Data entries:
****************

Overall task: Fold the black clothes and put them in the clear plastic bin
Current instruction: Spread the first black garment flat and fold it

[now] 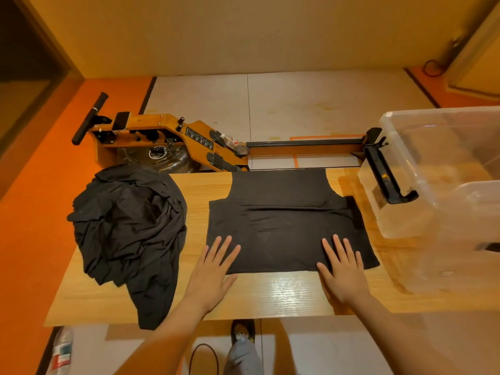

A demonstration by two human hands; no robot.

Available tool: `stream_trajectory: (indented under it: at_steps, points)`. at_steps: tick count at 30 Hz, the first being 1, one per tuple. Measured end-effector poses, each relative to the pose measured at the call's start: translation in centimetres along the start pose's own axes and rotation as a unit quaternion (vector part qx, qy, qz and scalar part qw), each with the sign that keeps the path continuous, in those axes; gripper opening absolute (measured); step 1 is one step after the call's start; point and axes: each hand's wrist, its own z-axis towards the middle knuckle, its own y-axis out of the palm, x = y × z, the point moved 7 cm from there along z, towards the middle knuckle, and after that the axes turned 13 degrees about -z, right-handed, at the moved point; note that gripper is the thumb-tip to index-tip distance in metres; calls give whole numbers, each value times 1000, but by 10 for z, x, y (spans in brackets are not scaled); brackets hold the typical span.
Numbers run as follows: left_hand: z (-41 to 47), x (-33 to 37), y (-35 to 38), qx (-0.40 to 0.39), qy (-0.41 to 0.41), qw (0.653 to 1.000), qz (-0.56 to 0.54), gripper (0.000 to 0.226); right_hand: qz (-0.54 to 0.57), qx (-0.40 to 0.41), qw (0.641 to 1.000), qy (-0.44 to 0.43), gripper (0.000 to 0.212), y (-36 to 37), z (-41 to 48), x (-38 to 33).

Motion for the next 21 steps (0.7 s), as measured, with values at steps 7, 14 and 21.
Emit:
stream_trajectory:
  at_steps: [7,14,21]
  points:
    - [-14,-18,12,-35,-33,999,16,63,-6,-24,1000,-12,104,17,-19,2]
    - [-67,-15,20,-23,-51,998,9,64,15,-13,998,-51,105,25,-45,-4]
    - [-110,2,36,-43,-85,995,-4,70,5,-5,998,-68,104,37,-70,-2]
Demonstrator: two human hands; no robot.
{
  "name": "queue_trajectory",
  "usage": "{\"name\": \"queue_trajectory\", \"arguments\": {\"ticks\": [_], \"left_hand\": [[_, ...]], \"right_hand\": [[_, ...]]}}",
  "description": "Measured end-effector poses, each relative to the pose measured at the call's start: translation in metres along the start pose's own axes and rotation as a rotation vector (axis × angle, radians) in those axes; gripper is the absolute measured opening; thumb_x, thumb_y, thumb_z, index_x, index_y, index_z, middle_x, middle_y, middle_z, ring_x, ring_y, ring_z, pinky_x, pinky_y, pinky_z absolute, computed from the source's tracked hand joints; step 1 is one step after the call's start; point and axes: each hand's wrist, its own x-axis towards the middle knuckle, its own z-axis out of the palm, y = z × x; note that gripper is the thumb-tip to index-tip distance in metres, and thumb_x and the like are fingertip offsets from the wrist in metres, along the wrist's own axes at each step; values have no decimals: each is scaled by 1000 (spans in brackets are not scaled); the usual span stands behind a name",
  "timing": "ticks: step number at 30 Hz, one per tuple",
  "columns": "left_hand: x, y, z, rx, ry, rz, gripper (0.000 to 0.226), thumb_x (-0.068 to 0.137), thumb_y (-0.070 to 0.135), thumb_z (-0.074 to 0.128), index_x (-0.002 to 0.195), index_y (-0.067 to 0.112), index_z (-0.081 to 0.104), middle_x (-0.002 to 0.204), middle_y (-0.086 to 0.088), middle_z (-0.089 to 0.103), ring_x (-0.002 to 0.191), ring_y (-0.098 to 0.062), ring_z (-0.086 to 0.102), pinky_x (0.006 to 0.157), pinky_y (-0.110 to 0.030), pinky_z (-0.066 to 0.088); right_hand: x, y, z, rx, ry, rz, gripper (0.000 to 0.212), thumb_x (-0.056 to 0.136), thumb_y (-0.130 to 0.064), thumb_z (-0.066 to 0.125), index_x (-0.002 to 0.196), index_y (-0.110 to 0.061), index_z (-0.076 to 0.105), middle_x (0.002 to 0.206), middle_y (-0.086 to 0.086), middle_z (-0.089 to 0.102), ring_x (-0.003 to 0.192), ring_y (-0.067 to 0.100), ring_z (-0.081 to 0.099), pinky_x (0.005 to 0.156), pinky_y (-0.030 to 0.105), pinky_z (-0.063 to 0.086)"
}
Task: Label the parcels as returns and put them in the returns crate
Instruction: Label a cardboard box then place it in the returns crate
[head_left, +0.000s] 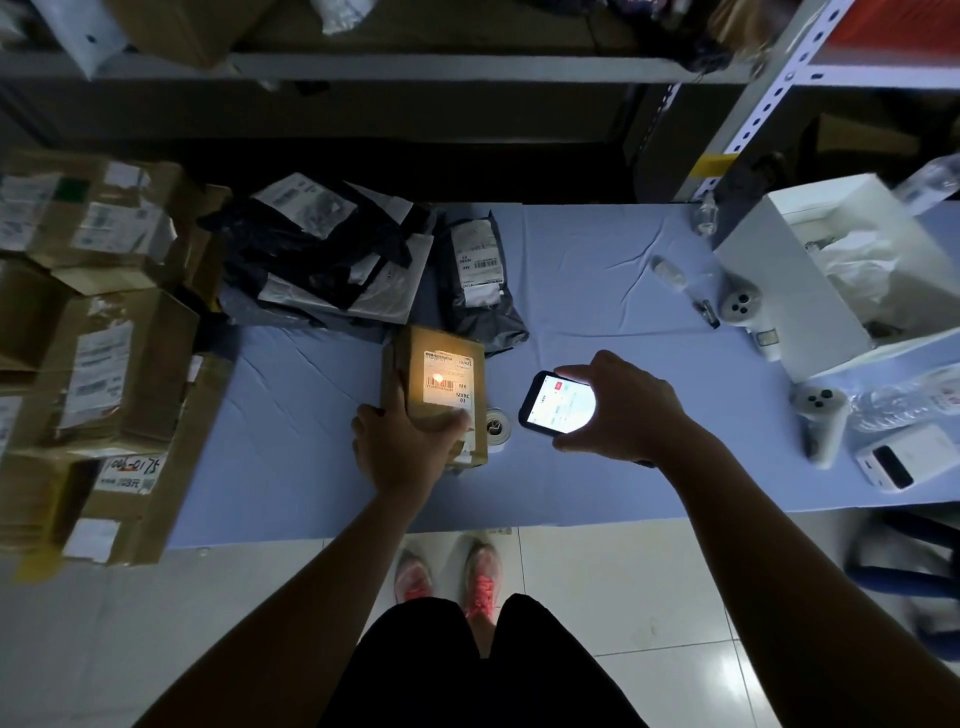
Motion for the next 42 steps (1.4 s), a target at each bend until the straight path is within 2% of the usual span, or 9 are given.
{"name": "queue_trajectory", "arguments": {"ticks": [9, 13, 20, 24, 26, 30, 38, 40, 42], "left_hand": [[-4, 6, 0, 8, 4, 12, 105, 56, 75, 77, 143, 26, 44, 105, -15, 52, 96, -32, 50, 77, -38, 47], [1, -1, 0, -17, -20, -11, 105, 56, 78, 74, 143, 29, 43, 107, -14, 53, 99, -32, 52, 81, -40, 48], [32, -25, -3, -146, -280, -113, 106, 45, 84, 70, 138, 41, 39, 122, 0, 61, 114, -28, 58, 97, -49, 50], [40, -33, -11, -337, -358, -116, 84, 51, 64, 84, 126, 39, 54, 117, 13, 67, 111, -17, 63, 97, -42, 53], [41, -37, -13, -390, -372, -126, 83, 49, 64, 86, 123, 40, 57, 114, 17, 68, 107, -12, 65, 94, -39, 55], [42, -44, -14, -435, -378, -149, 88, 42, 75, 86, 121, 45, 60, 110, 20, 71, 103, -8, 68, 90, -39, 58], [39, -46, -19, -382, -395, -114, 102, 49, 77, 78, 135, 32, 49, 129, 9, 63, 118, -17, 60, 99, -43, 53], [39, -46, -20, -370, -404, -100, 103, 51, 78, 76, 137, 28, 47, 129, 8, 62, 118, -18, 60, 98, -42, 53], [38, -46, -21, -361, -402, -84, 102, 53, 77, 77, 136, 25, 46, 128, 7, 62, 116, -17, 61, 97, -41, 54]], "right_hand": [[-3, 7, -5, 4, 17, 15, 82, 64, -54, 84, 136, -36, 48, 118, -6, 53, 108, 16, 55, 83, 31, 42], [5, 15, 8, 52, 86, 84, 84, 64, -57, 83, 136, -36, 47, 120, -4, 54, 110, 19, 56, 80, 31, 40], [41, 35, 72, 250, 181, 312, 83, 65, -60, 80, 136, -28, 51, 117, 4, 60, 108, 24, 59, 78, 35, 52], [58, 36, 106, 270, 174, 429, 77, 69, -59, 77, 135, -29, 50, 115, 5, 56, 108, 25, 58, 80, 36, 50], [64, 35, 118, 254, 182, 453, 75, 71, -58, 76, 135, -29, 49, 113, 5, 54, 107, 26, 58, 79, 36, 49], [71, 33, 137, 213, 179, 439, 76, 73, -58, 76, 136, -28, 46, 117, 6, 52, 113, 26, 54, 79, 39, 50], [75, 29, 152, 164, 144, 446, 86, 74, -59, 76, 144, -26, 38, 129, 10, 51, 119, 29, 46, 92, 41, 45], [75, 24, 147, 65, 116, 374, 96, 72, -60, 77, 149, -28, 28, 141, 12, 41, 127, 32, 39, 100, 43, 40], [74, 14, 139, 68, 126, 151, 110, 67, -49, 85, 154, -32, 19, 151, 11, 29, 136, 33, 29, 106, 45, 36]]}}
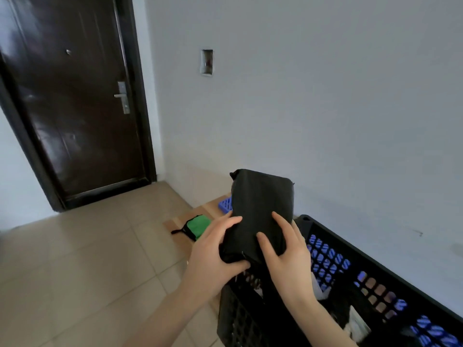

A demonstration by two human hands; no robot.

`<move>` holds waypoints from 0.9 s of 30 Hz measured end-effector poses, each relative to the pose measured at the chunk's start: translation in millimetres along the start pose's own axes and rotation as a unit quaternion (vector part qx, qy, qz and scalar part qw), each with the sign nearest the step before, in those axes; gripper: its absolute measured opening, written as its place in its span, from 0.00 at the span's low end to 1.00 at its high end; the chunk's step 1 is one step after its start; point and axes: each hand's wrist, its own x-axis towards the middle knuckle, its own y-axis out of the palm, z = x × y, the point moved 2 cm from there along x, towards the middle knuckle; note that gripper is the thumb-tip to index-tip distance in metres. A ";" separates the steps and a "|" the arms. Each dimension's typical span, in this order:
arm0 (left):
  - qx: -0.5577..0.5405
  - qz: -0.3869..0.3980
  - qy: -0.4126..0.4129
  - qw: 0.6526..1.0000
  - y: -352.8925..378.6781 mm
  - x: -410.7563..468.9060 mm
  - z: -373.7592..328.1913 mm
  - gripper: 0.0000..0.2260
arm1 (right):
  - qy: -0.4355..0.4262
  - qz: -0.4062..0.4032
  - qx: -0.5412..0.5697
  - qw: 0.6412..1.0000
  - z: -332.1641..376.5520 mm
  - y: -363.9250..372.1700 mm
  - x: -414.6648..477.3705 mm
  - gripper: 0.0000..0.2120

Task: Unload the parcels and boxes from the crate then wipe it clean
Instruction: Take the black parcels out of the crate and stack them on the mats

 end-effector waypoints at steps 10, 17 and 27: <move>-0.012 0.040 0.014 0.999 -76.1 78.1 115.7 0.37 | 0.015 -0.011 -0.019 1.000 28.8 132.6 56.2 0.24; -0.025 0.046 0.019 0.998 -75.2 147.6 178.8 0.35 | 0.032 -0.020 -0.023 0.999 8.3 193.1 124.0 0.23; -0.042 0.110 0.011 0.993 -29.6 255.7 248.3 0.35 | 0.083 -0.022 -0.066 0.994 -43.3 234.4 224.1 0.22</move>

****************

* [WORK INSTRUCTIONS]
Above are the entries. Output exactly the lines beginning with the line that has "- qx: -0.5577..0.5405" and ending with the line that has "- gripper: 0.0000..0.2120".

* [YOUR RESPONSE]
  - qx: -0.5577..0.5405
  - qz: -0.3869..0.3980
  - qy: -0.4126..0.4129
  - qw: 0.6526..1.0000
  - y: -352.8925..378.6781 mm
  - x: -410.7563..468.9060 mm
  - z: -373.7592..328.1913 mm
  - gripper: 0.0000..0.2260
arm1 (right):
  - qy: -0.4355..0.4262
  - qz: -0.4062..0.4032
  - qx: -0.5412..0.5697
  - qw: 0.6412..1.0000
  - z: -332.1641..376.5520 mm
  - y: -363.9250..372.1700 mm
  - x: -414.6648..477.3705 mm
  - gripper: 0.0000..0.2120

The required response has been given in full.